▶ Assignment
Scan the material for the word "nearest", and copy each line where it shows up.

▶ Supplied information
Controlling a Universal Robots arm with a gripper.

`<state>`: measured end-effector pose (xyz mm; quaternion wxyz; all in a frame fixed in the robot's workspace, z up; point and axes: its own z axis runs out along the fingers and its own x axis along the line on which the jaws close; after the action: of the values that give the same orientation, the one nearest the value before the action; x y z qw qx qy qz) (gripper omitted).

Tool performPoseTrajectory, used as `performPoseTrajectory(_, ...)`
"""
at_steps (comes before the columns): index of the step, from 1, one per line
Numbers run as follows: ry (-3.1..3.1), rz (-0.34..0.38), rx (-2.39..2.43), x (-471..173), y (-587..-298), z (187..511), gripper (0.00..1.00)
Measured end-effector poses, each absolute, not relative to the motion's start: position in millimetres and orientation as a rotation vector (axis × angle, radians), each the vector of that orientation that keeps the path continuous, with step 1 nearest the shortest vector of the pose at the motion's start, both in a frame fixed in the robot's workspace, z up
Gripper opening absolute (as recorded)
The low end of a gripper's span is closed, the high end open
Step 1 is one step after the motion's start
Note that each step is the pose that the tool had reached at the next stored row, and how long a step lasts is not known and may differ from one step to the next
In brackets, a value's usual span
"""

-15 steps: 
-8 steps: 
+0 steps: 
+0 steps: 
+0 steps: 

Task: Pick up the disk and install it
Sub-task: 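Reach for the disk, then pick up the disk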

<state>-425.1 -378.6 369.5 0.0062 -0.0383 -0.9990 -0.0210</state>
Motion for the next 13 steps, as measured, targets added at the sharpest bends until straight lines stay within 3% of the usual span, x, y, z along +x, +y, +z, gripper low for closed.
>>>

▶ Answer section
`<state>`: measured end-effector pose (xyz mm; quaternion wxyz; all in a frame fixed in the robot's workspace, z up; point and axes: its own z axis runs out along the fingers and its own x axis along the line on which the jaws close; after the action: of the values that give the same orientation, the one nearest the value before the action; x y z qw qx qy qz) (gripper omitted).
Measured end-effector poses, each absolute, not relative to the motion's start: position in millimetres and orientation as a rotation vector (axis × angle, radians), each the vector of that orientation that keeps the path continuous, with step 1 nearest the shortest vector of the pose at the motion's start, both in a frame fixed in the robot's workspace, z up

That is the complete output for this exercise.